Mi ero seduta sul letto e avevo iniziato a guardare le foto che avevo appeso alla parete di fronte al letto: i miei amici, i miei luoghi preferiti di Roma, le foto con i miei nonni e un’unica foto del ragazzo per cui avevo una cotta, che tra l’atro non avrei visto per due anni o magari per sempre.

Sconsolata  mi ero stesa sul letto e guardavo la finestra e il panorama fuori:

“ Stupidi campi e stupida Scozia e stupido castello. Vi odio tutti!” pensavo tra me e me.

Poco dopo qualcuno aveva bussato alla porta:

“ Pixie posso entrare? Ti ho portato un po’ di torta.” mio padre sapeva perfettamente che non avrei mai rinunciato alla trota, nemmeno da morta:

“ D’accordo. Ma puoi solo lasciare la torta e andare via intesi?” ero ancora arrabbiata e non avrei ceduto per niente al mondo:

“ Questo è un colpo al cuore Pixie. Preferisci un pezzo di torta al tuo povero e vecchio papà? Che cattiveria” e dopo aver lasciato la torta sulla scrivania aveva mimato una pugnalata al cuore e io non avevo potuto fare a meno di sorridere, mi ero alzata avevo preso la torta e mi ero seduta sotto la finestra:

“ Va bene. Puoi rimanere finché non finisco la torta” lui aveva sorriso e si era seduto vicino  a me:

“ Sai alla fine questo posto non è così male, non credi?” io l’avevo guardato di traverso:

“ Qui nn c’è niente di niente, mi annoio a morte! Come ho detto prima per voi è un sogno che si avvera, ma per me è una prigione” mi ero u po’ rattristata, lui mi aveva accarezzato la testa:

“ Senti a dieci minuti da qui, c’è un piccolo villaggetto, ma so che hanno una biblioteca molto fornita, che ne dici se domani prima di andare al castello, ti ci accompagnano? Tanto dovremmo tornare per l’ora di pranzo” l’idea non era esaltate, ma sempre meglio che un’altra giornata da sola nel maledetto nulla:

“ D’accordo..” avevo mugugnato, lui is era alzato ed era andato dalla mamma, sapevo bene che lui era il messaggero, ma che sia l’idea della torta che della biblioteca erano della mamma. Lei mi conosceva meglio di chiunque altro. In fin dei conti non ci assomigliavamo solo nell’aspetto, ma anche nel carattere: siamo due persone molto riflessive, ma se ci arrabbiamo diventiamo delle belve, soprattutto se qualcuno prova toccarci su qualche tasto dolente.

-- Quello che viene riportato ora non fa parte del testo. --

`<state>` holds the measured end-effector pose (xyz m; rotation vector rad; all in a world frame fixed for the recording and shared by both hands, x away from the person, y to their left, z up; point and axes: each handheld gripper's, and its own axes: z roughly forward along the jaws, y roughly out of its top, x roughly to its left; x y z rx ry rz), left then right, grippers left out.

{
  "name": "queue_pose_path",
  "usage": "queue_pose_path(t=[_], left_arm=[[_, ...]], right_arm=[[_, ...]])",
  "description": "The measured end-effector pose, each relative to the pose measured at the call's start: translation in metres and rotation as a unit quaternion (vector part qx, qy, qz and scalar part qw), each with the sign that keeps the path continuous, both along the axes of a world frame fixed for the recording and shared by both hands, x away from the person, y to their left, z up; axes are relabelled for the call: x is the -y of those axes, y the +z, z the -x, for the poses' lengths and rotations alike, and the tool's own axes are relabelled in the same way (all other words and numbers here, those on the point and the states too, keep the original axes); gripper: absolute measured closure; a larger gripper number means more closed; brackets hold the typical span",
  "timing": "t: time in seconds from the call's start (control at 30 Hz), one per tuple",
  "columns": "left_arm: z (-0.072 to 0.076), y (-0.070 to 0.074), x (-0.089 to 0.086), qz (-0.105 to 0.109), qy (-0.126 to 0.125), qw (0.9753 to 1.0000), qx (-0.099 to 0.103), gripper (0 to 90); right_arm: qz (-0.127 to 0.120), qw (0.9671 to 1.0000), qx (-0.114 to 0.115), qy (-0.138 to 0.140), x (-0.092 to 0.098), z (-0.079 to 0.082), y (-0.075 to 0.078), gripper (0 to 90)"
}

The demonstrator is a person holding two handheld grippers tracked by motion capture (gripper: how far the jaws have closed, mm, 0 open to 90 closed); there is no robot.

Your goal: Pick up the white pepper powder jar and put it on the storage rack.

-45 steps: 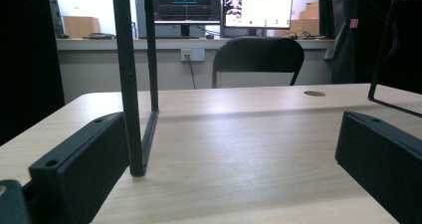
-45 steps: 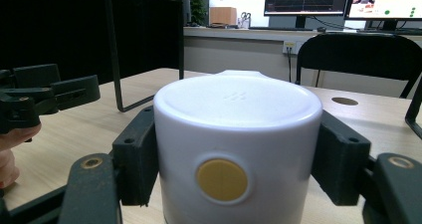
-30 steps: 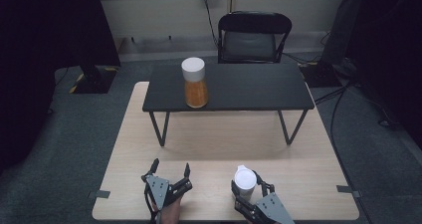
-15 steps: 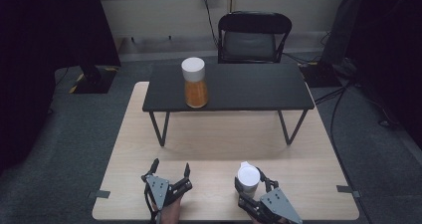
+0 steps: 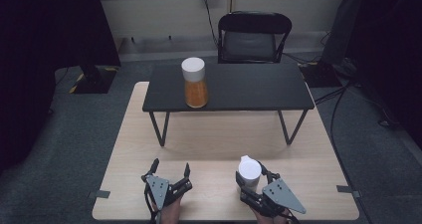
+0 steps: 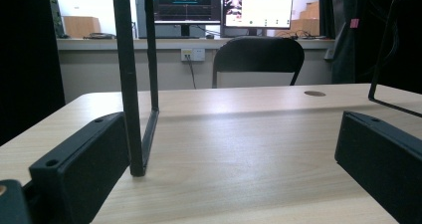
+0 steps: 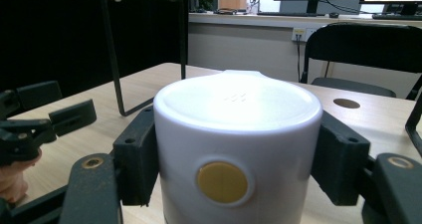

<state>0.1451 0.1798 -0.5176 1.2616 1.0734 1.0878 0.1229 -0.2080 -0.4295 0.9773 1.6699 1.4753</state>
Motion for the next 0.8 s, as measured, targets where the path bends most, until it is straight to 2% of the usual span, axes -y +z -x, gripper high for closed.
queue_pose_path(t=[0.43,0.8], left_arm=[[0.000,0.000,0.000,0.000,0.000,1.0000,0.000,0.4],[0.000,0.000,0.000,0.000,0.000,1.0000,0.000,0.3]], right_arm=[[0.002,0.9999,0.000,0.010,0.006,-0.011,0.020,30.3],[0.015,0.9995,0.017,0.023,0.010,-0.019,0.042,30.3]])
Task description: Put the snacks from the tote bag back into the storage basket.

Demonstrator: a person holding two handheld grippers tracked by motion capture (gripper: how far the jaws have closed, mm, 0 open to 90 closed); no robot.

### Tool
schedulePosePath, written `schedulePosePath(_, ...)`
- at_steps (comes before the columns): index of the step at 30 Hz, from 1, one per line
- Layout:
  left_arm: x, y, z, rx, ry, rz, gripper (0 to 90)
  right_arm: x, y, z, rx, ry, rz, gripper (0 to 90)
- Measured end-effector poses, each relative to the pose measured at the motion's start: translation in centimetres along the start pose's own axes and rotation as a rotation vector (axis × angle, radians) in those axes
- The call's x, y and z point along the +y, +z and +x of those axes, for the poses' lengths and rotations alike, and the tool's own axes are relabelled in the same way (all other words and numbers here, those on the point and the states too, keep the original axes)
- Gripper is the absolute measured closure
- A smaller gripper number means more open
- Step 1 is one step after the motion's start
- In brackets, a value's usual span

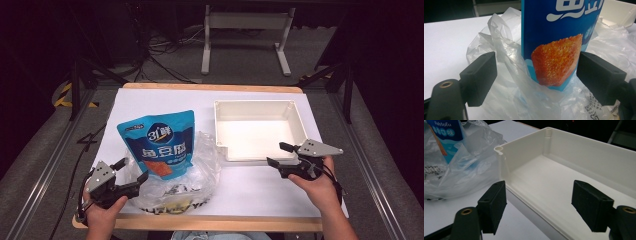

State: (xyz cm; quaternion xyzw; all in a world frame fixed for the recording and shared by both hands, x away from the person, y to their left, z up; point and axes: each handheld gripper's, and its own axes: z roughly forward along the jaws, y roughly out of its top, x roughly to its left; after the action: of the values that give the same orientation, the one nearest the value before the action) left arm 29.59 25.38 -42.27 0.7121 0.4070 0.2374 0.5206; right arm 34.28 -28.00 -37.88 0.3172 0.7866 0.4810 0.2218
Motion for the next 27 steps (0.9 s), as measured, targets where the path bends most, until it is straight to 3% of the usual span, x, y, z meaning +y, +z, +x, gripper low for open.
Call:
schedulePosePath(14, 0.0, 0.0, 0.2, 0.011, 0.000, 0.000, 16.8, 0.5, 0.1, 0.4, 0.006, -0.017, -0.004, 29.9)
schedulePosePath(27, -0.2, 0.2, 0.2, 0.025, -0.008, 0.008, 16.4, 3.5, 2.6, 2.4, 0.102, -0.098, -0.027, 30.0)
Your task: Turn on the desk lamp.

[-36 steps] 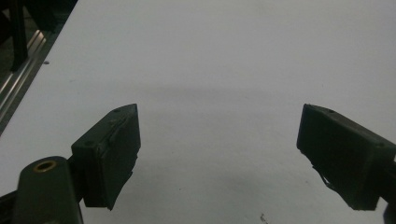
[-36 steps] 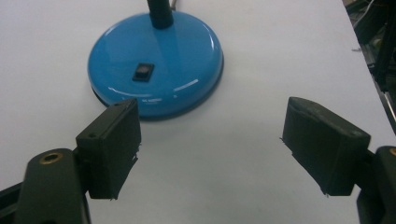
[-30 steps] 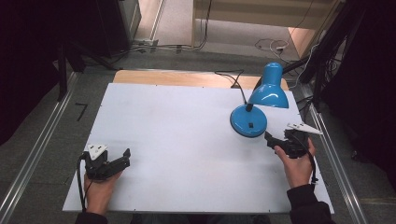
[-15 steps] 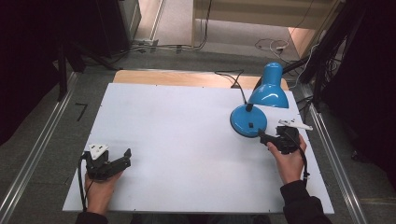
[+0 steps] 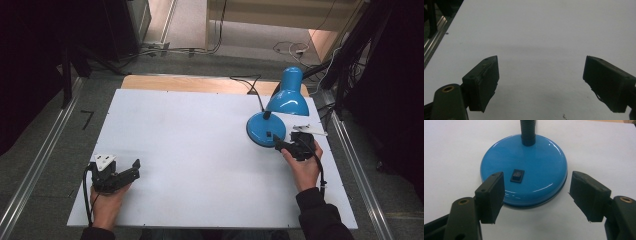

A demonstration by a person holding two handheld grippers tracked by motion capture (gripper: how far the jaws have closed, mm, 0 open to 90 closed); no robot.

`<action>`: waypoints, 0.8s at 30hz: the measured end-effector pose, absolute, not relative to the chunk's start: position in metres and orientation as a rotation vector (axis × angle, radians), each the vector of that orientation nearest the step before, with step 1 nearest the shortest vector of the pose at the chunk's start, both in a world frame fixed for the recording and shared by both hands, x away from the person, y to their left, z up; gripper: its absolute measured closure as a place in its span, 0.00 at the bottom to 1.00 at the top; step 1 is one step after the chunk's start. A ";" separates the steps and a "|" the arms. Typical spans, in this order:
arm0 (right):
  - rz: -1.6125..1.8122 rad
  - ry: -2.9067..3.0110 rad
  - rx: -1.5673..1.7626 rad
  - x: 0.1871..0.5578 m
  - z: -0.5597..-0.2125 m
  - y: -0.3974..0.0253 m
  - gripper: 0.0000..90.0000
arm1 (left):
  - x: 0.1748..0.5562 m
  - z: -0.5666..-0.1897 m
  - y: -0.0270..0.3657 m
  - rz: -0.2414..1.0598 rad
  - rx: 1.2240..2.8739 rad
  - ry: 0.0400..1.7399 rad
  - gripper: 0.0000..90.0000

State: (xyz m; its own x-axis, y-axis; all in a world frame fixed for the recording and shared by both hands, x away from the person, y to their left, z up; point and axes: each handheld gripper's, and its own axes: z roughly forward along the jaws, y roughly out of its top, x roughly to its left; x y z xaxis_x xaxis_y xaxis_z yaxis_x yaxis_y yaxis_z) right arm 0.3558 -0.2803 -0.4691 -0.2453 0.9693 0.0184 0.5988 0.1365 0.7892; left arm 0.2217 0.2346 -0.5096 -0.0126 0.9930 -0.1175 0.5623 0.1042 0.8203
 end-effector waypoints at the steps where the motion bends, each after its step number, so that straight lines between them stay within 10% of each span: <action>1: 0.951 1.910 1.501 0.356 -0.469 -0.280 0.31 | 0.222 -0.510 0.235 0.758 1.546 1.666 0.16; 10: 1.001 1.898 1.494 0.365 -0.475 -0.275 0.51 | 0.222 -0.510 0.235 0.754 1.553 1.666 0.16; 17: 1.038 1.912 1.514 0.375 -0.481 -0.271 0.94 | 0.222 -0.510 0.235 0.750 1.554 1.666 0.16; 24: 1.035 1.940 1.512 0.380 -0.484 -0.266 0.97 | 0.223 -0.511 0.235 0.746 1.553 1.669 0.16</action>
State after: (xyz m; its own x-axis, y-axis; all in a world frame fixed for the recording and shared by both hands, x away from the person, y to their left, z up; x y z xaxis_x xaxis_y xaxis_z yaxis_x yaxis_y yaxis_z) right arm 0.3799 -0.2660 -0.4837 -0.2833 0.9553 0.0840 0.6015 0.1088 0.7915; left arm 0.2230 0.2353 -0.5108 -0.0084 0.9926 -0.1209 0.5717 0.1040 0.8139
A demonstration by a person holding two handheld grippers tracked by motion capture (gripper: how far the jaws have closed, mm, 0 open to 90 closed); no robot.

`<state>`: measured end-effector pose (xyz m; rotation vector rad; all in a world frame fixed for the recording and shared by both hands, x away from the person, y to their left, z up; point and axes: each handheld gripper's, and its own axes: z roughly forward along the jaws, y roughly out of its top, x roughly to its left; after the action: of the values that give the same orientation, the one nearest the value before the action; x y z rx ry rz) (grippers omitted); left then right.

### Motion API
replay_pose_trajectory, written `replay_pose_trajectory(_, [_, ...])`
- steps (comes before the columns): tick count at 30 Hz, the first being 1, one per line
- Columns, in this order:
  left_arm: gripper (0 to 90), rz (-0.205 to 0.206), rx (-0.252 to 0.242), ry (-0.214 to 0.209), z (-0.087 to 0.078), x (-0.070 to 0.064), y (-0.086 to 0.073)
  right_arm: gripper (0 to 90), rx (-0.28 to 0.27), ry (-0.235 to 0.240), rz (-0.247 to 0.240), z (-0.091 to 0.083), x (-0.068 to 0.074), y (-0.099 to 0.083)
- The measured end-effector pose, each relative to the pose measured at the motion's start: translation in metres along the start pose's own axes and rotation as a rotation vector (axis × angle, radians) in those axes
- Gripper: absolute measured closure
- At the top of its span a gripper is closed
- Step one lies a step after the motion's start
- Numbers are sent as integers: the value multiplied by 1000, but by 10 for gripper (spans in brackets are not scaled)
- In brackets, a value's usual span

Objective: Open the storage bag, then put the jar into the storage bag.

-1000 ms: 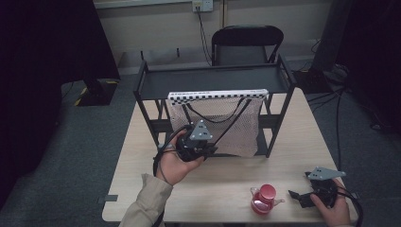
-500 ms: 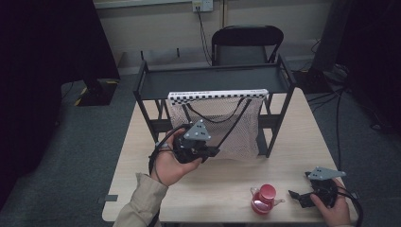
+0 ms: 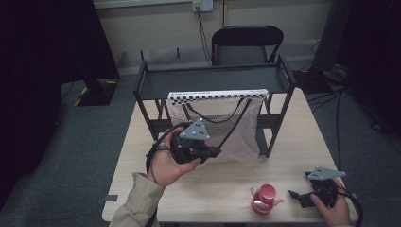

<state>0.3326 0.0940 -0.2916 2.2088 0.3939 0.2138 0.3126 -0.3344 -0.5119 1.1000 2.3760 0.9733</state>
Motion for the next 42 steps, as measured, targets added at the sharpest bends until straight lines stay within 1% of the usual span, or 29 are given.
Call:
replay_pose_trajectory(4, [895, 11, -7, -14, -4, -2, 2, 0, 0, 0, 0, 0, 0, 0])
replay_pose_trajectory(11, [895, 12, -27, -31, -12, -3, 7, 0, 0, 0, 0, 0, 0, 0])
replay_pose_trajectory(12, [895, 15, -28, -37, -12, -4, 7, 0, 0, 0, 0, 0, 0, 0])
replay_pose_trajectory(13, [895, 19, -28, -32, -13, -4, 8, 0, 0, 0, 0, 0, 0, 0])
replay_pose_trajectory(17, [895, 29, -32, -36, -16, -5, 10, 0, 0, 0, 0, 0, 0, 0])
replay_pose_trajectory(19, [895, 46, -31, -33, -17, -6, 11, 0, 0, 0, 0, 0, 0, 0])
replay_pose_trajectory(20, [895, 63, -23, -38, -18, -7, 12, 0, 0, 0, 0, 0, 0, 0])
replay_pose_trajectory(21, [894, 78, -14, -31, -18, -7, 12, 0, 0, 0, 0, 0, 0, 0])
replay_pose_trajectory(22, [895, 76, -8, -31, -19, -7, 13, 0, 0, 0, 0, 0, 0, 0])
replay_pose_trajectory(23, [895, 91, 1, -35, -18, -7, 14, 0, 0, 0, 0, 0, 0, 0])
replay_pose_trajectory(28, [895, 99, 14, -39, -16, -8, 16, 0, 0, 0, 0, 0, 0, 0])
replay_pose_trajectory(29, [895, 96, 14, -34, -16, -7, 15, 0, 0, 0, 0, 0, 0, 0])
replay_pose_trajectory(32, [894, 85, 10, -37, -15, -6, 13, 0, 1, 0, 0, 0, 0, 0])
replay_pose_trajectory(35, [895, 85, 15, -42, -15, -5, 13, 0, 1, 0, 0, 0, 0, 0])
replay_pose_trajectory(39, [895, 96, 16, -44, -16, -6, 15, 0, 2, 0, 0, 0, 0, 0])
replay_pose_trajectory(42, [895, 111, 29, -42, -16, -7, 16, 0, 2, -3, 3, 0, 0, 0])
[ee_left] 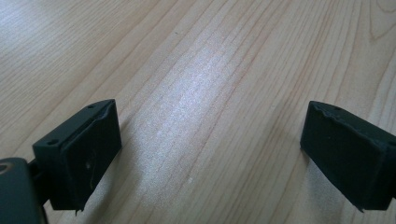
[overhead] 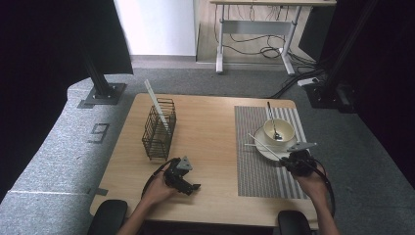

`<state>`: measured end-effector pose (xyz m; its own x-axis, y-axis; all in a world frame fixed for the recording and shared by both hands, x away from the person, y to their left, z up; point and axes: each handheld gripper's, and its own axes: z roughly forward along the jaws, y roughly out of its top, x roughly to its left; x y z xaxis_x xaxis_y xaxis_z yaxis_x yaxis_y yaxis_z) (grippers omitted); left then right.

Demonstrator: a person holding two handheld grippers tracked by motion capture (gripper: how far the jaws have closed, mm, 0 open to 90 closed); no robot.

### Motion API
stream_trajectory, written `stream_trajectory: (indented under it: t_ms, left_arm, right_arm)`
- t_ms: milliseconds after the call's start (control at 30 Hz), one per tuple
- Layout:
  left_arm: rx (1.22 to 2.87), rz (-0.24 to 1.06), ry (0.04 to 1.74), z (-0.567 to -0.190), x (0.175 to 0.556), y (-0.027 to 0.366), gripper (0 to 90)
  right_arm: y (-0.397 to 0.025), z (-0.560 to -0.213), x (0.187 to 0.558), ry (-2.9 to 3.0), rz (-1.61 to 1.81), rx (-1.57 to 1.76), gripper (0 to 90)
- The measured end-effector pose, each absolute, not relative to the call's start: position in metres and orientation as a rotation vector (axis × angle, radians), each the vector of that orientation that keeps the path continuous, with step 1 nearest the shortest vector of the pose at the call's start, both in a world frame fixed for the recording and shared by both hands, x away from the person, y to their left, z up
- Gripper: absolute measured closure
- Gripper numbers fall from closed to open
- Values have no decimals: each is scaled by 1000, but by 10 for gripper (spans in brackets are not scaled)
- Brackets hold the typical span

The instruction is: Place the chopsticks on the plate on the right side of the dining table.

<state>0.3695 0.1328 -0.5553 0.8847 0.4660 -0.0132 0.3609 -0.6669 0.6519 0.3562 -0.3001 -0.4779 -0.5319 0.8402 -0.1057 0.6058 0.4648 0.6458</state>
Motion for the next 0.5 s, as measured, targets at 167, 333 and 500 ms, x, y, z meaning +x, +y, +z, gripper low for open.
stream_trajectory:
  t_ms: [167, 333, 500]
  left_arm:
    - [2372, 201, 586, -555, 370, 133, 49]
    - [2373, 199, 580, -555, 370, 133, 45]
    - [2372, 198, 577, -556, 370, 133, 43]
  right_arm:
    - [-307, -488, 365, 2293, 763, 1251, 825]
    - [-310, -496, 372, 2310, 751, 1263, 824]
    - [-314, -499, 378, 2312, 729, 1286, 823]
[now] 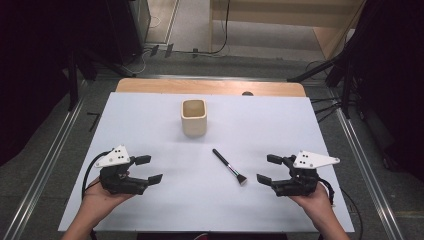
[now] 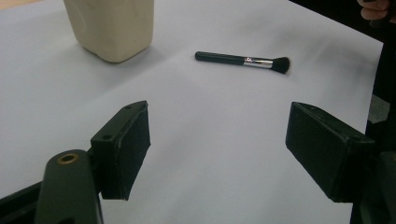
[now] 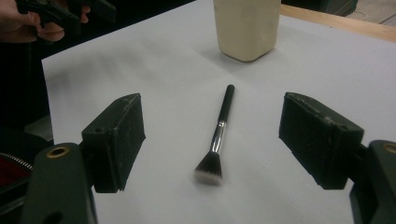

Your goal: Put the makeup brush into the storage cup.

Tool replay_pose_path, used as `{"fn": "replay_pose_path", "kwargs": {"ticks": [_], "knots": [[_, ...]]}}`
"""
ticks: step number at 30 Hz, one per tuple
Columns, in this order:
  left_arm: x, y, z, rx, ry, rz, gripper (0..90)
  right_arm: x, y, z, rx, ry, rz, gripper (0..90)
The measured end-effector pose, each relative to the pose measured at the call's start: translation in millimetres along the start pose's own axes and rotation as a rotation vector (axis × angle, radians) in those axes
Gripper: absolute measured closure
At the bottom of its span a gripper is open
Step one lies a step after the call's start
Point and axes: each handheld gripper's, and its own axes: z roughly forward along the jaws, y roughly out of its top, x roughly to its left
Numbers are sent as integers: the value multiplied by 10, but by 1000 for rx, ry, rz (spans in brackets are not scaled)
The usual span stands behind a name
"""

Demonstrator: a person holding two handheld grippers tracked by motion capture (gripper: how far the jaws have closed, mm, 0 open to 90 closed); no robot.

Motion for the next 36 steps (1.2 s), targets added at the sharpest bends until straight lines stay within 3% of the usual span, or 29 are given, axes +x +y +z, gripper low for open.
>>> {"fn": "replay_pose_path", "kwargs": {"ticks": [13, 20, 36], "knots": [[14, -4, -23, -26, 10, -4, 230, 1, 6, -1, -6, -18, 0, 232], [36, -20, -48, -78, 23, 2, 232, -2, 10, -9, -22, -12, 5, 232], [44, -35, -39, -80, 19, 12, 232, -24, 6, -11, -28, -7, 28, 233]]}}
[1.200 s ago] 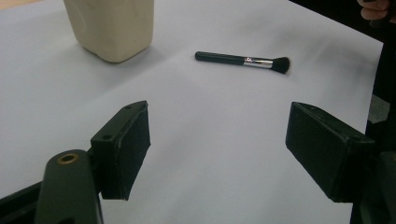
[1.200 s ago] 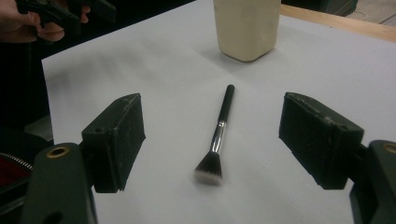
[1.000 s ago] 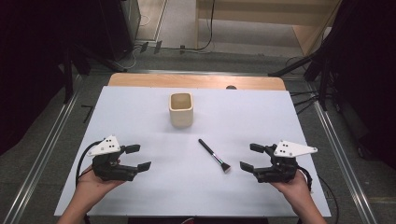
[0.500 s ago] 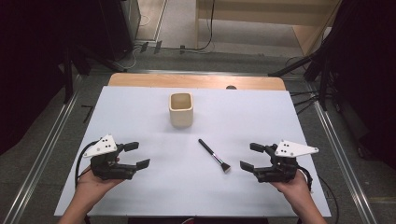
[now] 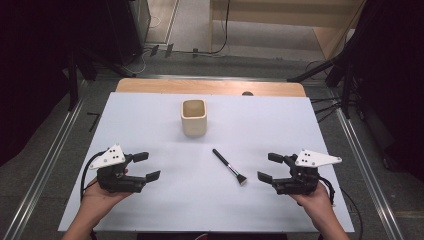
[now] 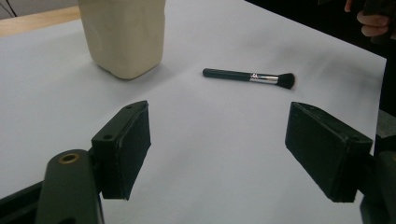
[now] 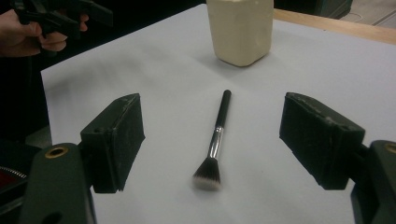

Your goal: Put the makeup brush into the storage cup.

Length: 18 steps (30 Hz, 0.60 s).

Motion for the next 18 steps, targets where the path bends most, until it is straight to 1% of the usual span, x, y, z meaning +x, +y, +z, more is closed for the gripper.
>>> {"fn": "replay_pose_path", "kwargs": {"ticks": [5, 12, 18], "knots": [[-3, -1, 2, -6, -1, -1, 232, 8, 2, 5, -4, -2, -2, 232], [-2, -4, 13, -4, -1, -4, 232, 20, 9, 33, 10, -4, -6, 233], [1, -2, 8, -6, -2, -6, 232, 15, 9, 23, 1, -9, -7, 232]]}}
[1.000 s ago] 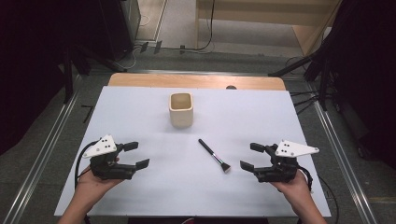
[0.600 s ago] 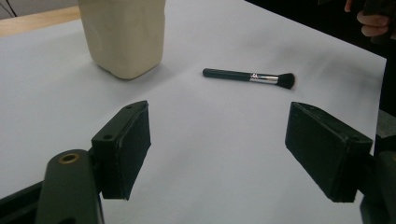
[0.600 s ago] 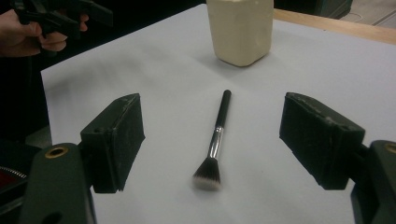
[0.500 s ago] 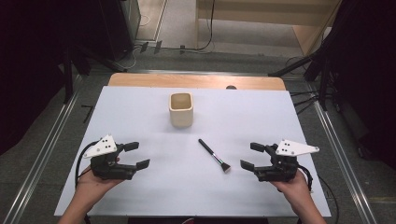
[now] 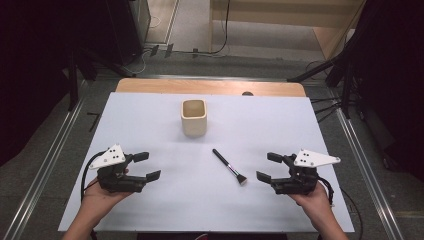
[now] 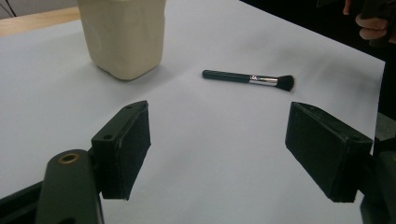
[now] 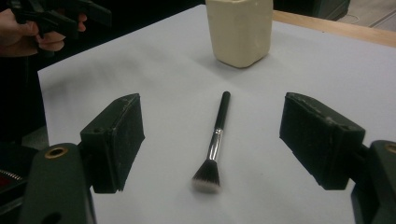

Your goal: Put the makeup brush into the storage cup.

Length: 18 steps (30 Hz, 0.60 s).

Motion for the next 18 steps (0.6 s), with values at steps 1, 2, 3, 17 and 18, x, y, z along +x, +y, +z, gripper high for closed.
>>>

Prima di andare a dormire, mi ero guardata allo specchio. Certo, somigliavo a mia madre, ma sicuramente non ero bella come lei: eravamo tutte due abbastanza alte per essere donne, ci avvicinavamo al metro e ottanta, tutte e due avevamo un fisico morbido, e il mio amore per le torte mi aveva fatto aggiungere qualche curva in più, che avrei voluto far sparire, ma va bene, potevo conviverci; la cosa che più volevo avere, erano suoi bellissimi riccioli rossi, tipici degli scozzesi, ma per mia sfortuna mi ero ritrovata con un’ammasso di onde informi color marrone scialbo, le avevo provate tutte: tinte, permanete, stirati, ma niente! Erano sempre tornati com’erano. La mia piccola consolazione erano gli occhi, avevo un’alterazione genica chiamata eterocromia, perciò uno dei miei occhi era verde prato e uno giallo oro, devo ammettere che sono dei colori davvero inusuali, ma a me piacevano da morire.

Prima di infilarmi a letto avevo guardato per l’ultima volta fuori dalla finestra e per un momento mi era sembrato di vedere una piccola luce, fluttuare nel giardino del cottage, ma con molte probabilità o era una lucciola o la mia mente mi aveva giocato un scherzo.

Mi addormentai senza pensare più né alla luce, né alla vita solitaria che mi si prospettava.

La mattina dopo quando i miei erano venuti a svegliarmi, uscire dal letto era stat un’ impresa, quel maledetto posto era freddo e umido, talmente odioso che avrebbe preferito vivere in Zimbabwe, isolata sì, ma almeno al caldo. 

Dopo lunghi richiami ed una caldissima doccia ero riuscita ad arrivare in sala da pranzo, dove mamma mi  aveva già preparato il caffè, se poi quello poteva essere definito caffè, acqua sporca più che altro, ma meglio di niente.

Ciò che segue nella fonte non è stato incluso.